株式はなぜ、思わぬ方向に分散してしまうのか⑤
“分散した株式をどうすればよいのか…。”
という悩みをお持ちの経営者が、ICOには数多く相談に来られます。
その際、買い戻す前にまず、
なぜそうなったのか、をお聞きします。
そこには、さまざまな理由が現れてくるのです。
⑤言われるがままに捺印してしまっていたから
株式が誰かに譲渡されるには、多くの場合、
会社は取締役会で譲渡承認をした議事録を残します。
また、身内間での譲渡に関わる譲渡なら、
譲渡契約書やそのコピーを会社が保管しています。
ところが、
「知らない間に株式が他の人に一部、動いています!」
という、信じられないケースが、実際にあったのです。
「知らない間に、といっても、譲渡承認の議事録とか、
あるでしょう?」と社長に聞くと、
「いやあ、全く記憶にないですね。
別表2の同族判定の資料を見たら、
覚えのない人が株主に入っていたので、びっくりしたんです。」
と言うのです。
「何か残っているんじゃないですか?よく探してみてください。」
とその社長にお願いしました。
数日後、「資料がありました!」との連絡が入り、
コピーを送ってもらいました。
見て驚きました。
何の覚えもない、と言いながら、署名も捺印も入った、
取締役会議事録と譲渡契約書のコピーが送られてきたのです。
「社長!譲渡承認の議事録にも契約書にも、
署名も捺印もしているじゃないですか!」と言うと、
「それが、まったく記憶にないんですよ。
だいたい、取締役会の議事録なんて、言われるがままに、
署名も捺印もしていますから、中味なんてよく見ていないんです。」
とおっしゃるのです。
まさに、多くの中小企業の実態が、ここにあるのです。
そのケースは、相続対策の一環として、
顧問税理士事務所が動き、議事録を作成して、
社長に署名・捺印をもらっていたのです。
「信用している人から言われたことなので、
中身までは十分に見ていなかったです。」
とのことだったのです。
取締役会や株主総会を、
現実に開催している中小企業は少ないです。
それでも、議事録の内容くらいはチェックし、確認すべきです。
中味がよくわからないのなら、議事録を作成した人物に、
説明を求めるべきなのです。
その社長は、
「自分は株式のことなど、あんまり気にもせず、
人任せにしてきました。失礼しました。
今後はしっかりとチェックします。

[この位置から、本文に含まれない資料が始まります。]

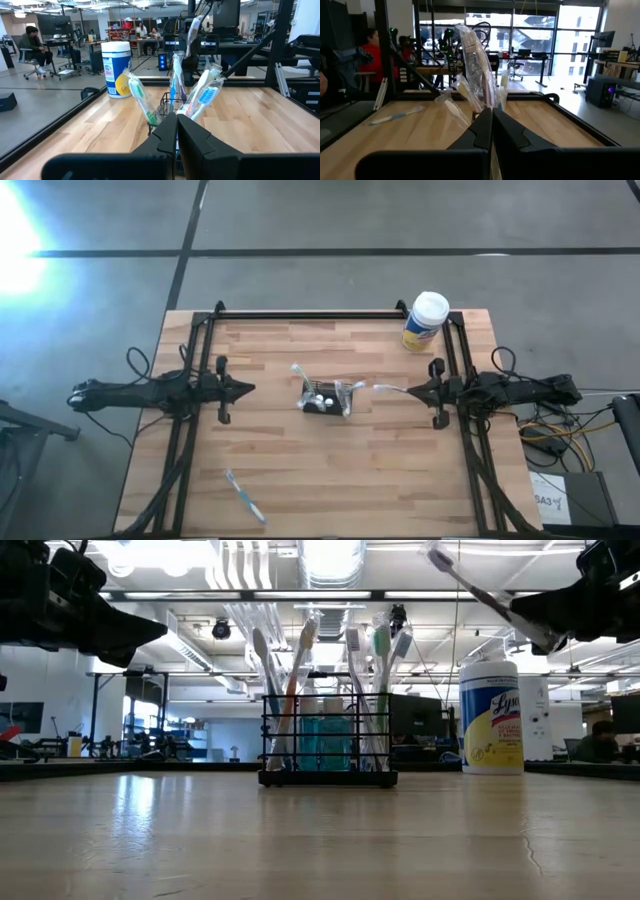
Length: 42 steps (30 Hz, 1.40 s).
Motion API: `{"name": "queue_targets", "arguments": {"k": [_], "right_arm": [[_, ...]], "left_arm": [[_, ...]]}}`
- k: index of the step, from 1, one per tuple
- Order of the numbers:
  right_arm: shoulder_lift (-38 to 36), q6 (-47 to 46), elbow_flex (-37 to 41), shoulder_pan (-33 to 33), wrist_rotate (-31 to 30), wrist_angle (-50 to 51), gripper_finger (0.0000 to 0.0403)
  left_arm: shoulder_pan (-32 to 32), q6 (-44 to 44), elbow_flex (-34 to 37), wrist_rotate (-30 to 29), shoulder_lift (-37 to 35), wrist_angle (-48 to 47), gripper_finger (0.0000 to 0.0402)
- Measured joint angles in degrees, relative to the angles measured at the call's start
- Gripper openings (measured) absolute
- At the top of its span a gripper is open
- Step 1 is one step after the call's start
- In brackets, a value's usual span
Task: Pick & Place toothbrushing station
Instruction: Put the violet toothbrush into the black mesh organizer
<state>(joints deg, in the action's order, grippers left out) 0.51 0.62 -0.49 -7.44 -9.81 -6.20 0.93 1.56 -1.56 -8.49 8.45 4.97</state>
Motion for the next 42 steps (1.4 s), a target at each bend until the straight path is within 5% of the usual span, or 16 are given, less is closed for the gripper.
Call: {"name": "queue_targets", "arguments": {"k": [30, 42], "right_arm": [[0.00, 1.18, -0.02, -0.04, -0.41, -0.64, 0.0008], [0.09, 2.36, -0.07, -0.04, -0.32, -8.94, 0.0008]], "left_arm": [[0.00, 3.04, 0.00, -3.58, 0.00, -0.83, 0.0019], [0.02, -0.04, -0.08, 5.97, 6.57, 21.92, 0.0009]]}}
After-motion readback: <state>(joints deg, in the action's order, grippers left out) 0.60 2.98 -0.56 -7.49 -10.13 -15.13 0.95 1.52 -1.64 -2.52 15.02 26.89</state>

」
とのことだったのです。
あまりよく理解せず、議事録に署名・捺印をして、
いつの間にか株式が思わぬ人の元に渡っていると、
事と次第によっては大変な事態になるのです。
今回の事例の場合は、その株主からスムーズに買い戻せました。
が、そんなにすんなりゆかない場合も、絶対にあるのです。
社長の立場であれば、どのような書類も、
内容を理解・確認した上で、捺印してほしいのです。